I'm working with PE ATAC-seq data and have been using diffBind to generate consensus peaksets with sizes of 401bp centered around the summits. I've noticed a discrepancy when I compare the counts that diffBind reports and counts that I compute using pysam directly on the bams. Here are the parameters that I used for diffBind (v3.0.13):

counts <- dba.count(samples, minOverlap=0.1, score=DBA_SCORE_READS, bRemoveDuplicates=TRUE, bParallel=TRUE)

And for pysam, I use the following filters to remove: unmapped reads, fail QC, is secondary, is unmappped, and is not a proper pair. I only count reads that are fully contained within the 401bp region.

DiffBind consistently reports fewer reads than what I find with my own method. In most cases, the correlations between the reported counts are quite high but not always. Does anyone know what could be causing this difference?

Thanks!

edit: I'm referring to raw counts in case that wasn't clear.

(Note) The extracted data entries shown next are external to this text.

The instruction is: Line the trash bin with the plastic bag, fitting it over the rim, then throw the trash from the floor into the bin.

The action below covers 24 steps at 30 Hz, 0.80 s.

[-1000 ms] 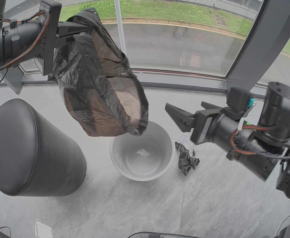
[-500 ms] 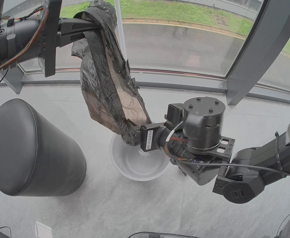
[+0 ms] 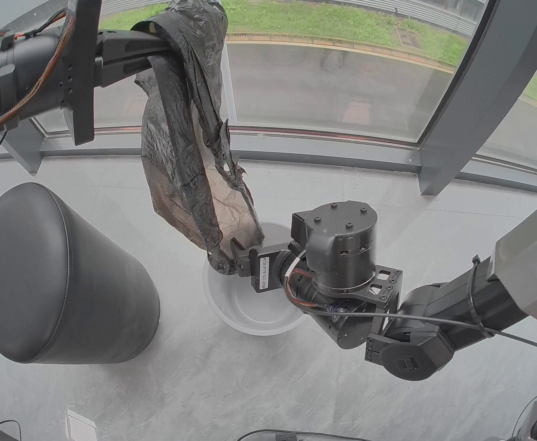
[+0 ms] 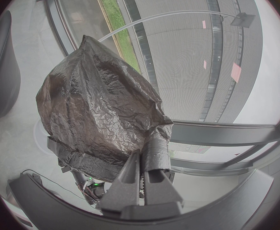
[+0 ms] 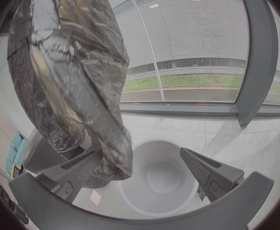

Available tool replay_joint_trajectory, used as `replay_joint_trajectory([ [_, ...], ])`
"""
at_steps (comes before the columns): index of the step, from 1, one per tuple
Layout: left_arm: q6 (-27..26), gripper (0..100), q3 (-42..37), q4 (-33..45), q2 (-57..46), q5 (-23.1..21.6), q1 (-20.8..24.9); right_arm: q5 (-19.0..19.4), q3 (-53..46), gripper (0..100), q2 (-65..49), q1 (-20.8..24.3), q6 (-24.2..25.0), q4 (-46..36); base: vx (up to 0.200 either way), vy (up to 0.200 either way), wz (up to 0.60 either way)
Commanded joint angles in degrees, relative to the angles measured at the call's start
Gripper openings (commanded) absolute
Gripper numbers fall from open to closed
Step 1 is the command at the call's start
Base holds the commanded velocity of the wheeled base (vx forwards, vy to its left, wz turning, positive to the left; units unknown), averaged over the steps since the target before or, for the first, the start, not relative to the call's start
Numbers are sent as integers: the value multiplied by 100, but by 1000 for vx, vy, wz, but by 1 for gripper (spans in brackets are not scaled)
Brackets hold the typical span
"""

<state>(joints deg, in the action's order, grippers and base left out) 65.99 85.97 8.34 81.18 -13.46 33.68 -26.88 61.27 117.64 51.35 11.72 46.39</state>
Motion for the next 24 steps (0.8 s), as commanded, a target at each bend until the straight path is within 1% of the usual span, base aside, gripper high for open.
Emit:
replay_joint_trajectory([
  [1, 2, 0, -89, -25, -102, -8, -2, -1, 113, 100, 233, -19, -3, 2, 0, 0, 0],
  [4, 2, 0, -115, -25, -146, -8, -2, 7, 280, 100, 321, -81, -29, 2, 0, 0, 0],
  [11, 2, 0, -124, 10, -243, -8, 24, -10, 676, 100, 699, -230, -284, 37, 0, 0, 0],
  [24, 2, 0, -124, -8, -234, -8, 24, -10, 781, 100, 919, -248, -275, 37, 0, 0, 0],
])
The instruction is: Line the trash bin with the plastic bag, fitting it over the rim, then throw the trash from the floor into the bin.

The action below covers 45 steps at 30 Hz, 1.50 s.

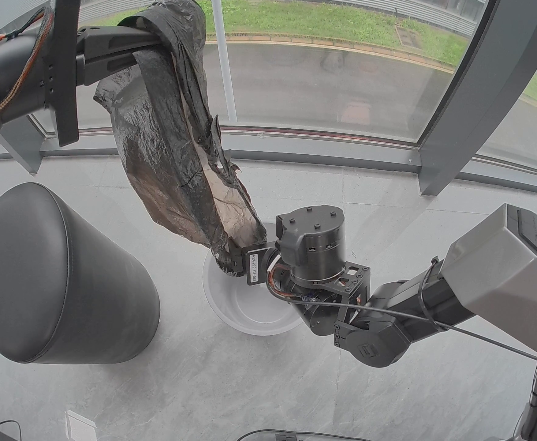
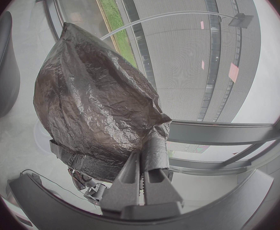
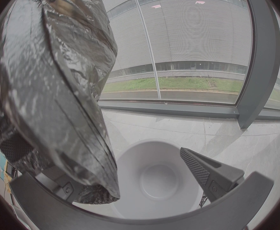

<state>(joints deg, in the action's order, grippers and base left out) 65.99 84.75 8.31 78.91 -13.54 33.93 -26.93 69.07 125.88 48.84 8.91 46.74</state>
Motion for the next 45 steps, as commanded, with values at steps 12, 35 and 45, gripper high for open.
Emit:
replay_joint_trajectory([
  [12, -25, 0, -292, -67, -165, 10, -53, 188, -834, 0, -389, 73, -144, -148, 0, 0, 0],
  [35, -7, 0, -3368, -2976, -332, -2689, -1617, 2262, -1423, 0, -2920, 56, 533, -3057, 0, 0, 0],
  [45, -16, 0, -3790, -3451, -262, -3436, -1573, 3792, -245, 0, -3061, -94, 1930, -5069, 0, 0, 0],
])
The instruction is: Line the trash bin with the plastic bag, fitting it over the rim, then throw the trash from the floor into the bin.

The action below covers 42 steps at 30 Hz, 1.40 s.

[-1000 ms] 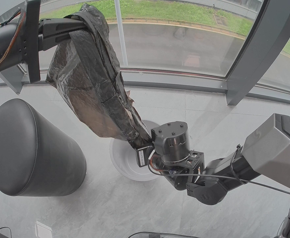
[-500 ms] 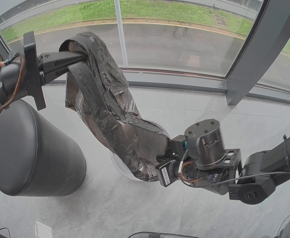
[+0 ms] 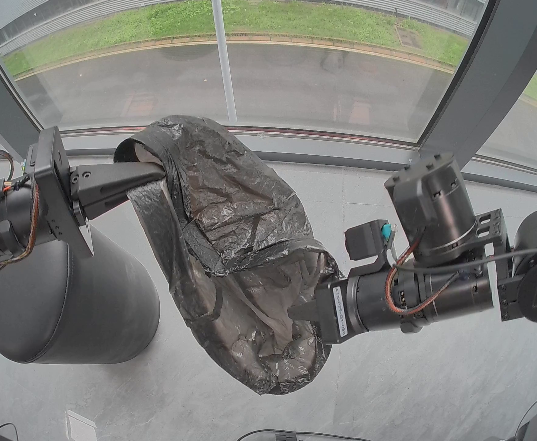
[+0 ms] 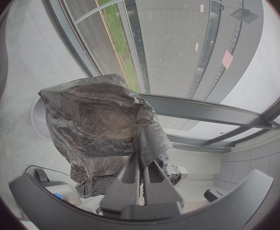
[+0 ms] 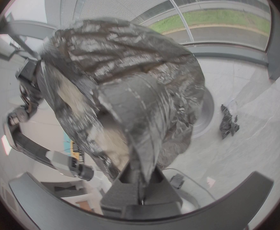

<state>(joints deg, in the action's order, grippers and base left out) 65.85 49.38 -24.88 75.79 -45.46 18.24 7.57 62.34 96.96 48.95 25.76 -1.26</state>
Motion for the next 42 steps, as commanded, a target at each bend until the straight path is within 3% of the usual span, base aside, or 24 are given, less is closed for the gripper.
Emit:
replay_joint_trajectory([
  [1, -2, 0, -254, -131, 50, -244, -4, 342, 428, 0, -169, -104, 245, -270, 0, 0, 0],
  [7, -2, 0, -658, -579, 208, -438, -57, 851, 542, 0, 226, -254, 685, -279, 0, 0, 0],
  [12, 15, 0, -931, -1168, 472, -464, -119, 869, 621, 0, 508, -298, 702, -226, 0, 0, 0],
  [18, 6, 0, -983, -1353, 718, -613, -136, 878, 692, 0, 683, -359, 711, -208, 0, 0, 0],
  [27, 15, 0, -1018, -2029, 1544, -613, -145, 904, 859, 0, 1167, -720, 702, -121, 0, 0, 0],
  [42, 6, 0, -966, -3313, 2836, -640, -620, 887, 955, 0, 2266, -1133, 650, 1136, 0, 0, 0],
])
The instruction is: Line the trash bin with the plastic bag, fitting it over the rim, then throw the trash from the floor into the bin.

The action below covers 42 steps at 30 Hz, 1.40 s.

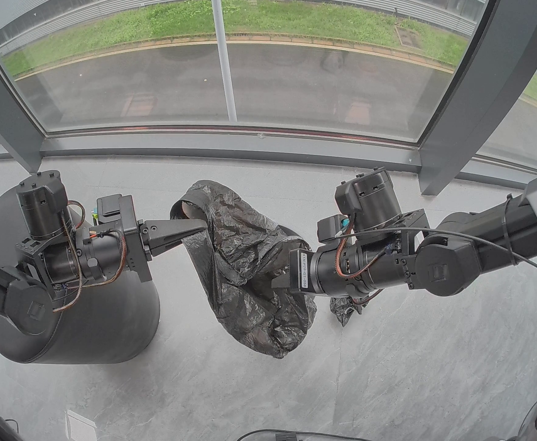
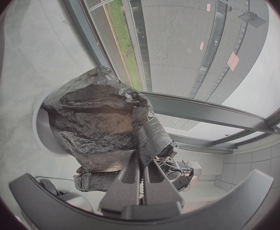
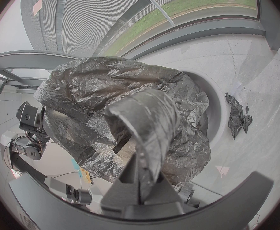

atacseq diffbind • 355 views
0
Entering edit mode
5 months ago
Rory Stark ★ 1.2k

Can you let us know which version of DiffBind you are using? The counting methods, and specifically the defaults, have changed a bit over time.

I'm a bit surprised that DiffBind reports fewer reads as it should include all reads that overlap the regions at all, not just those fully contained in the consensus intervals. I notice you didn't say you are filtering duplicates in pysam, could that account for it?

0
Entering edit mode

I'm using v3.0.13. I have been filtering duplicates.